=== Task to carry out ===
Find the line holding "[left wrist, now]" in the entries below. Give it again exactly, along with every line after it up to and including the line holding "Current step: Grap".

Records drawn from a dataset
+--

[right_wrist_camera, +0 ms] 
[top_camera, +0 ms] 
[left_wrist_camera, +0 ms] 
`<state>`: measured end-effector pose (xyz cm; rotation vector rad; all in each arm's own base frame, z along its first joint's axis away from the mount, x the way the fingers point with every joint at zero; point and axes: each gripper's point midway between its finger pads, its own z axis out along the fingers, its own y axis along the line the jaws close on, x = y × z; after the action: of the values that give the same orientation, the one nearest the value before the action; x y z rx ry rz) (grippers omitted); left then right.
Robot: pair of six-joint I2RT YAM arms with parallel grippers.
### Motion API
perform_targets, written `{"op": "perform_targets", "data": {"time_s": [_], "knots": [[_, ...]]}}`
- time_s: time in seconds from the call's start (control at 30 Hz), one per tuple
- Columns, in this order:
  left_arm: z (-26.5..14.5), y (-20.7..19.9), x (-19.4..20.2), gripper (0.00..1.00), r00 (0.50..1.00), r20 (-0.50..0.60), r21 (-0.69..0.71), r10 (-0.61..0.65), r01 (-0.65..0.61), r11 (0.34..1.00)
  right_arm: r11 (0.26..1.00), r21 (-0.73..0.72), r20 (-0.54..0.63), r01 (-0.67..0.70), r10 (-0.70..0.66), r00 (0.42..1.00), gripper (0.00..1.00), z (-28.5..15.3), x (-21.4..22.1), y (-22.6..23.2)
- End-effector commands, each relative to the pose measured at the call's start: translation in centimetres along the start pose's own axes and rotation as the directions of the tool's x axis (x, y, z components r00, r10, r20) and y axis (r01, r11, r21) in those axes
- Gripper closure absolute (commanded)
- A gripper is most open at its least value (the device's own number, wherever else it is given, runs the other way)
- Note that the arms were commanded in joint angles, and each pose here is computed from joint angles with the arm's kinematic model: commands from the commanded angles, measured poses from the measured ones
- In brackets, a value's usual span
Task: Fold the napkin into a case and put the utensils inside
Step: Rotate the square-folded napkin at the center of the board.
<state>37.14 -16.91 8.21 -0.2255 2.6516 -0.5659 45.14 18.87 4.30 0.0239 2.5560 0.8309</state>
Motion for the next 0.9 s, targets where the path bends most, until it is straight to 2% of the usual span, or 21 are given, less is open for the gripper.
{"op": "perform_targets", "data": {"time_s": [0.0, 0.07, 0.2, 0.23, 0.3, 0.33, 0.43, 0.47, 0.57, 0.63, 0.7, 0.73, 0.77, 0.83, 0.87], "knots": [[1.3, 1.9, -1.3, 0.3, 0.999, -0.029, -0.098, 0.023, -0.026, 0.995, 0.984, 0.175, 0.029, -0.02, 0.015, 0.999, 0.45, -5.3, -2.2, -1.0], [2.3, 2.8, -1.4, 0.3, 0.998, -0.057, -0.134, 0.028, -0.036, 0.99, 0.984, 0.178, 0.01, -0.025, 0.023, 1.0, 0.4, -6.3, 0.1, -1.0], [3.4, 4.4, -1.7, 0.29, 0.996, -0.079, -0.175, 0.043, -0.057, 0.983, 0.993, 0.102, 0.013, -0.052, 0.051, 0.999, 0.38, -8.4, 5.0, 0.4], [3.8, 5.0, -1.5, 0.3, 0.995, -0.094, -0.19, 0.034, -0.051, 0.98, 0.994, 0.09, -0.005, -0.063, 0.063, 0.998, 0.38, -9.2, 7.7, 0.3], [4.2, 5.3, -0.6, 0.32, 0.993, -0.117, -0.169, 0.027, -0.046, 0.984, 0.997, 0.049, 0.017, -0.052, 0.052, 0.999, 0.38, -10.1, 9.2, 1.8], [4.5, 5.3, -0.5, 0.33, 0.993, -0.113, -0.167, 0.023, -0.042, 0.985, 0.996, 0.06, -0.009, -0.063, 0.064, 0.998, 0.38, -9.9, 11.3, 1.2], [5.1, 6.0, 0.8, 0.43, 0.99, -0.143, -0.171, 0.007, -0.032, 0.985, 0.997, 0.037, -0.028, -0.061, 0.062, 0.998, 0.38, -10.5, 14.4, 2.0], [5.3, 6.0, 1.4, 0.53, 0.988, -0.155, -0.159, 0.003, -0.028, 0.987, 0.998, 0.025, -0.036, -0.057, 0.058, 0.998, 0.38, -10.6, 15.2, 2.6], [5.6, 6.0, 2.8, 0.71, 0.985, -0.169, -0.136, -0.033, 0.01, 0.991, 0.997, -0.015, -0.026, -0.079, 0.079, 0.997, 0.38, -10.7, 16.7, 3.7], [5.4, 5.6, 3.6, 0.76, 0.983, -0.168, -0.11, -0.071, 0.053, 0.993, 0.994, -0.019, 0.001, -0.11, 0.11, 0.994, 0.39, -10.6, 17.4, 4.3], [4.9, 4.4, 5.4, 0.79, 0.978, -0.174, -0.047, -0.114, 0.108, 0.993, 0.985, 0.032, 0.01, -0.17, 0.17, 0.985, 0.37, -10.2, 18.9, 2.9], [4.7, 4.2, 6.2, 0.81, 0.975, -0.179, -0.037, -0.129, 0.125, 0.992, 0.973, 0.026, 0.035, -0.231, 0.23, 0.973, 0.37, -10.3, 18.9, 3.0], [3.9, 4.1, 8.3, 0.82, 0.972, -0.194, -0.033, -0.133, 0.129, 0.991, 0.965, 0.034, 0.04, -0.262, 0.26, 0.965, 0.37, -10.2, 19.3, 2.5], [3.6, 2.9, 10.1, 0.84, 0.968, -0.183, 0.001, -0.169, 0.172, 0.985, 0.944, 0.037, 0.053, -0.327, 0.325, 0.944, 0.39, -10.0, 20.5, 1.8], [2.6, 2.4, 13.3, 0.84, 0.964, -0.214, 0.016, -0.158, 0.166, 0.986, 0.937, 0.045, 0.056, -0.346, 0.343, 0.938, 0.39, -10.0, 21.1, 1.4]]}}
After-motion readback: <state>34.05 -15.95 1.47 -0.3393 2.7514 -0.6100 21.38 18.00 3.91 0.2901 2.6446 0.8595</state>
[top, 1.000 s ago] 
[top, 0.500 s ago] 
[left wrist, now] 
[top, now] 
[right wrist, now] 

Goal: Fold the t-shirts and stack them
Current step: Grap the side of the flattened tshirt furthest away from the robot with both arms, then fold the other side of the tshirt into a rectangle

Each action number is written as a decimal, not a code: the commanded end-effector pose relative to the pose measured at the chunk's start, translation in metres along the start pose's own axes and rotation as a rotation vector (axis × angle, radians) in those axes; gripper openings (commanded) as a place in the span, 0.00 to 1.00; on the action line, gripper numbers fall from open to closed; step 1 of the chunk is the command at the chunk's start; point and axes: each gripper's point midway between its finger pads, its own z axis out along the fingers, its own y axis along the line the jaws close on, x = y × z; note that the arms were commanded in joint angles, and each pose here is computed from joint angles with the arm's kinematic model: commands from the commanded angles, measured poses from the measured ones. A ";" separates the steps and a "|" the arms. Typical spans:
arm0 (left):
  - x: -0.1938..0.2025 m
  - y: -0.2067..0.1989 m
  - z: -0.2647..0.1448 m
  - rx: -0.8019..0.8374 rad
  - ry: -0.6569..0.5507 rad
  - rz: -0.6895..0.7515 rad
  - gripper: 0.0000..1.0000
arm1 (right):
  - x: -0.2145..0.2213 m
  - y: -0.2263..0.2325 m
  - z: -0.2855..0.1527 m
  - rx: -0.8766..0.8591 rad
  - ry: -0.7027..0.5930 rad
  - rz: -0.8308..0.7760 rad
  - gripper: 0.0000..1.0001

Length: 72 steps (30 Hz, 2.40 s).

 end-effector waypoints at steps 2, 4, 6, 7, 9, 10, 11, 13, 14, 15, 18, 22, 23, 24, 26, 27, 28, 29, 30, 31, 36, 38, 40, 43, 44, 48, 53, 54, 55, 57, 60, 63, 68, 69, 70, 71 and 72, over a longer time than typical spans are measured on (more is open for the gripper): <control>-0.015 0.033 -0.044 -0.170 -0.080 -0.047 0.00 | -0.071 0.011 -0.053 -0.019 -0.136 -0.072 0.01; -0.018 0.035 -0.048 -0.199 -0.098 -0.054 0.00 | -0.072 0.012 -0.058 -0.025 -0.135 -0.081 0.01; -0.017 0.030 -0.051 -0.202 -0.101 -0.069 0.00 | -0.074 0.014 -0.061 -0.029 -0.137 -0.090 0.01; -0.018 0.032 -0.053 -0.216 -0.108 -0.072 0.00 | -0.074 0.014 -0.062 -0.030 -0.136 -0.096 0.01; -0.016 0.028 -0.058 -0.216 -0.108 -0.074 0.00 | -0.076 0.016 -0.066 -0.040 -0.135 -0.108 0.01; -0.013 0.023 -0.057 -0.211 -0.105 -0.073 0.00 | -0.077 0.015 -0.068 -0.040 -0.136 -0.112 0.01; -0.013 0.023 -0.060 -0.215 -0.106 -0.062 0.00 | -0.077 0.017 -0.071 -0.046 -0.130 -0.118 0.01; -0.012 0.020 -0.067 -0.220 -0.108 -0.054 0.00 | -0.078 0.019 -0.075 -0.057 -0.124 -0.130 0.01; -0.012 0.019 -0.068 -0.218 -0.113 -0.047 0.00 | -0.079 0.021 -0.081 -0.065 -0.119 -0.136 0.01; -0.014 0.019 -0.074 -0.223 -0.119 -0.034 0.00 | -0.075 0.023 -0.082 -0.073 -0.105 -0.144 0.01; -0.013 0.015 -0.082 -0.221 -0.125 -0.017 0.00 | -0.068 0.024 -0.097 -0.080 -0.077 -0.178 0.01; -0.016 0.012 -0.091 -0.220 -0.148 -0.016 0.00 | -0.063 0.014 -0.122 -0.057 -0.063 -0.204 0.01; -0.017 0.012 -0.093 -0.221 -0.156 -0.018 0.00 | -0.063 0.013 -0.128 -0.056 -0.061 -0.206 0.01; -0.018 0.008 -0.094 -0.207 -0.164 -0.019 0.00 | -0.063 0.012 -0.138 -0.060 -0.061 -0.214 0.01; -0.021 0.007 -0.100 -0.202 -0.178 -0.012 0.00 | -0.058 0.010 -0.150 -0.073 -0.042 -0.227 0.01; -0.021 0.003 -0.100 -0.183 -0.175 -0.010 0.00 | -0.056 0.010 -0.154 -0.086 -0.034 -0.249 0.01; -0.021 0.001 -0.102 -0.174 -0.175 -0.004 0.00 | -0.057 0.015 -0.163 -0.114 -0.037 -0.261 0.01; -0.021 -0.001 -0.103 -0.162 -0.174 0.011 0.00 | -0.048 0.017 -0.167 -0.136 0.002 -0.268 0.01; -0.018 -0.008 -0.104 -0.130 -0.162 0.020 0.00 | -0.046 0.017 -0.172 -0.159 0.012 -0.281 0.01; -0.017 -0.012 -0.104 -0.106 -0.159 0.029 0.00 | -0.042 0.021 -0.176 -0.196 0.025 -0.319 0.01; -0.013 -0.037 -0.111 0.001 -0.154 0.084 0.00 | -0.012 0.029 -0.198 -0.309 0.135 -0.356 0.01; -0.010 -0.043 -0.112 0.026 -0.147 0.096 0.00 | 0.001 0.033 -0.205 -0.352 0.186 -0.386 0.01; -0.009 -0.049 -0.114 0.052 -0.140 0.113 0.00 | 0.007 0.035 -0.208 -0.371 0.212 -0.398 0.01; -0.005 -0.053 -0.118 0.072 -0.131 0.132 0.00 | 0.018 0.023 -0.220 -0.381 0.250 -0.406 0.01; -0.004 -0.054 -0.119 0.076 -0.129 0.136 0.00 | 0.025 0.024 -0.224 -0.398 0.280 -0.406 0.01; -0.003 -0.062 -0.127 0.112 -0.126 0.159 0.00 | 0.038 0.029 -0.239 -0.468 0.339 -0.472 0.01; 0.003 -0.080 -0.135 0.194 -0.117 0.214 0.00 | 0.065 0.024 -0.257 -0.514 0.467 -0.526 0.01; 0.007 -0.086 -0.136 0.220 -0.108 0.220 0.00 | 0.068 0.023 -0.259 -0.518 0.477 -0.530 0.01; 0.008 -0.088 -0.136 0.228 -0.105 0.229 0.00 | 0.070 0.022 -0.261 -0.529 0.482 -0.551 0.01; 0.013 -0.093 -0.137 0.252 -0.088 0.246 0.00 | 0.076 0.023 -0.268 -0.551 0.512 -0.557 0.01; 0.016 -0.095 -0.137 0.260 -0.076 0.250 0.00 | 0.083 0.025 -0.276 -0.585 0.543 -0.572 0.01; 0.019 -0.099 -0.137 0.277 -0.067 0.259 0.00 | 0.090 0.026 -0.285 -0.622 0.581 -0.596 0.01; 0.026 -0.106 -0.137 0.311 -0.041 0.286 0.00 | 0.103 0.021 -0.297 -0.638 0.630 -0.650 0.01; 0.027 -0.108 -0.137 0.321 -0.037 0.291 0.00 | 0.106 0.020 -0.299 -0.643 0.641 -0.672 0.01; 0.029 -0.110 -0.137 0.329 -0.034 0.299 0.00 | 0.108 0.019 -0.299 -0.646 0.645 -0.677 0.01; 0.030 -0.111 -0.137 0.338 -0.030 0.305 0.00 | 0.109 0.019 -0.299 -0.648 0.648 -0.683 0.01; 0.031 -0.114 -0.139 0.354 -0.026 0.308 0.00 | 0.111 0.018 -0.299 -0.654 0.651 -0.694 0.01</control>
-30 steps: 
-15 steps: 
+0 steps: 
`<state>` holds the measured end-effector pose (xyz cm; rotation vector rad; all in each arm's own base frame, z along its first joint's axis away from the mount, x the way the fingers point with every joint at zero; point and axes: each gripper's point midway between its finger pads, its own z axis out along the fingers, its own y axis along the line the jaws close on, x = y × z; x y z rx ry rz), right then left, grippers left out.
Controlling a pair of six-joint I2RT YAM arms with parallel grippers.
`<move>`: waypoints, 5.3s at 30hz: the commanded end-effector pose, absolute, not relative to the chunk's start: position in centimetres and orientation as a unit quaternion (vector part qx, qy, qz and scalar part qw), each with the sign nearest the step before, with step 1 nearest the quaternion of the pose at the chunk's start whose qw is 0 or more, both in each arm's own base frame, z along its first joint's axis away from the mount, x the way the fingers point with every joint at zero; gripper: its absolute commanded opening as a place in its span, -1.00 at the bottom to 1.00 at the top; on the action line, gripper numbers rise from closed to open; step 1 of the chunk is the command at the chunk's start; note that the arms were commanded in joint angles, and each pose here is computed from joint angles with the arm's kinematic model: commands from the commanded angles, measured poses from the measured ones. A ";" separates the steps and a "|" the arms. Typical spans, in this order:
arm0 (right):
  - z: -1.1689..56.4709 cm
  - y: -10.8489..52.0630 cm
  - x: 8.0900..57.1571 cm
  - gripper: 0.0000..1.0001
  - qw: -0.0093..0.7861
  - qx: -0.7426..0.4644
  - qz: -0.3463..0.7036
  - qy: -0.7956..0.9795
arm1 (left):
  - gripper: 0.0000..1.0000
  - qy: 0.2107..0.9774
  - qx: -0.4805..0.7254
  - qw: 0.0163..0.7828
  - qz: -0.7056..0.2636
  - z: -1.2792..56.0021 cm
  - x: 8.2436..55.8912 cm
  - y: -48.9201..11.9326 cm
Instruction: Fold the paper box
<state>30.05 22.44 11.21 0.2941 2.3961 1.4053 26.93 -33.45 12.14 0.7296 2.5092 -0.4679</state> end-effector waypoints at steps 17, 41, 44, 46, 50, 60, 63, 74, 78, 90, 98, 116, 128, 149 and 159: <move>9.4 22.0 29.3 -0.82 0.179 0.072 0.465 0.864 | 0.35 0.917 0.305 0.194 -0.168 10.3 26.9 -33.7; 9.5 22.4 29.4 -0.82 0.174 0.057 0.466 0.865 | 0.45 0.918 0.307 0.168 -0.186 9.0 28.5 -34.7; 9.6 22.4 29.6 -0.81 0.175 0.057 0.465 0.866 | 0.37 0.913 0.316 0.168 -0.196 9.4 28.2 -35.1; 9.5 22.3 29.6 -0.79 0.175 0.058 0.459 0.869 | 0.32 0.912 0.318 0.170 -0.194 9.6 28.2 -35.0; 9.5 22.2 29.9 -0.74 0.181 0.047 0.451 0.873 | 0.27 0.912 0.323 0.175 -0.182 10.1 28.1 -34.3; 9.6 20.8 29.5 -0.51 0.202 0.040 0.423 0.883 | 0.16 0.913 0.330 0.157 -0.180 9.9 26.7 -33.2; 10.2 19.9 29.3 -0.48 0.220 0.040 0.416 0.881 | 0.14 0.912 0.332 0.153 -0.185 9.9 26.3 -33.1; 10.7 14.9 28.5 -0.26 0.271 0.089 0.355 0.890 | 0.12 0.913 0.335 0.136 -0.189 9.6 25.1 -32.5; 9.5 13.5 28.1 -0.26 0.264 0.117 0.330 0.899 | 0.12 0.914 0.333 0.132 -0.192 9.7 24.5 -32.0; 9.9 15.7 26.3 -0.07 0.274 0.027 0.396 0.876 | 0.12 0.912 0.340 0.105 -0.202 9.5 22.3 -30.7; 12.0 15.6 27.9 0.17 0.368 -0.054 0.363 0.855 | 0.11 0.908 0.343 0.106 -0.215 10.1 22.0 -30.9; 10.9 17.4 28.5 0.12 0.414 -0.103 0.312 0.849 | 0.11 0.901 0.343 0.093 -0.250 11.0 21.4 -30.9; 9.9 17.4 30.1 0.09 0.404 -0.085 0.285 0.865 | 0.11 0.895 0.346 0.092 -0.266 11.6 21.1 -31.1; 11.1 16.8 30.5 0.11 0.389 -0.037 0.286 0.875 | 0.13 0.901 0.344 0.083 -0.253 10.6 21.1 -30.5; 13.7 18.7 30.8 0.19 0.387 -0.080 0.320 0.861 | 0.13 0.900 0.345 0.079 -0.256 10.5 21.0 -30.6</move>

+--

=== Expected answer ===
[left wrist, now] 
[top, now] 
[right wrist, now] 

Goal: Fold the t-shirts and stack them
Current step: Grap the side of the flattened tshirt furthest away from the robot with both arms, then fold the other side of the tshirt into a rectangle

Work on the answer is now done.